▸ **EXERCISE DIRECTIONS**
Filter the listing below, keeping only the lines with the word "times".

▸ **SOURCE DATA**
=== Begin Enclosure ===
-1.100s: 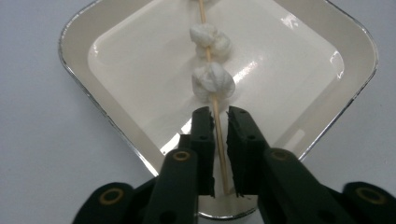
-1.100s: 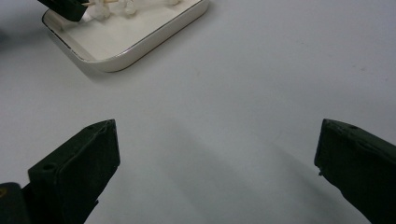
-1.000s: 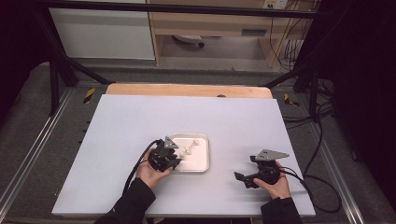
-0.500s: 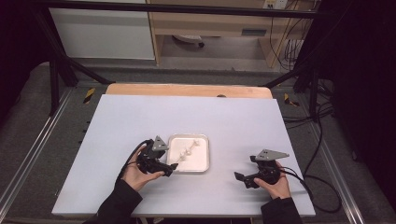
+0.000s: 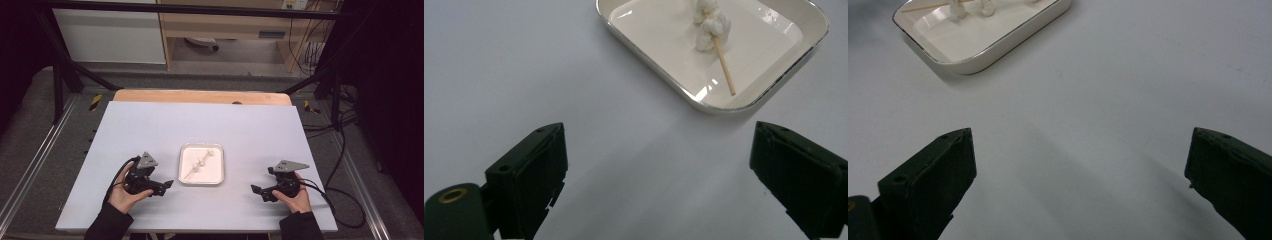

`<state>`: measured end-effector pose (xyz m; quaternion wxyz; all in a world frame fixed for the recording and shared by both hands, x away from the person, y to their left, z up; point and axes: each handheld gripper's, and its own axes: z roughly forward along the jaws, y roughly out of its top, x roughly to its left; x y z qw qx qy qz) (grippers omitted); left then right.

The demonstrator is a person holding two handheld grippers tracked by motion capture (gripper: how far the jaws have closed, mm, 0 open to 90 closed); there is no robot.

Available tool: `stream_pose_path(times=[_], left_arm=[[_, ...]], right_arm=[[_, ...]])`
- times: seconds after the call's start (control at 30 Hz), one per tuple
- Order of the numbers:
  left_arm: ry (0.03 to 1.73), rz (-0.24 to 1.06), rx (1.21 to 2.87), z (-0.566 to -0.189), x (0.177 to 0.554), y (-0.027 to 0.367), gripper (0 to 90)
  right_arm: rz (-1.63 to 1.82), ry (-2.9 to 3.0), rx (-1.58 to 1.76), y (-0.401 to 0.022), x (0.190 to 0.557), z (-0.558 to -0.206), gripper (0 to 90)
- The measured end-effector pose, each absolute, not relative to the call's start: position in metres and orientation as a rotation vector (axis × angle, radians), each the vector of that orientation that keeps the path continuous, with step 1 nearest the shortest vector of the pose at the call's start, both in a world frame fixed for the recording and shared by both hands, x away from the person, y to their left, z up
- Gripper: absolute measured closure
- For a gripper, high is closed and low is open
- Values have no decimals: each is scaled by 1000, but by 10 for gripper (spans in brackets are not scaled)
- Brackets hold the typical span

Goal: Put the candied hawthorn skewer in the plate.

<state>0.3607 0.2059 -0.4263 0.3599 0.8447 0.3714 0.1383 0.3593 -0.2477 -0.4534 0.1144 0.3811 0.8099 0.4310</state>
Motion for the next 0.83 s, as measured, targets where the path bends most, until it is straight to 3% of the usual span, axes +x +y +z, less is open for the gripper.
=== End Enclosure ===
▸ **REPLY**
Available tool: `stream_pose_path(times=[_], left_arm=[[_, ...]], right_arm=[[_, ...]])`
- times: seconds after the call's start (control at 30 Hz), one per tuple

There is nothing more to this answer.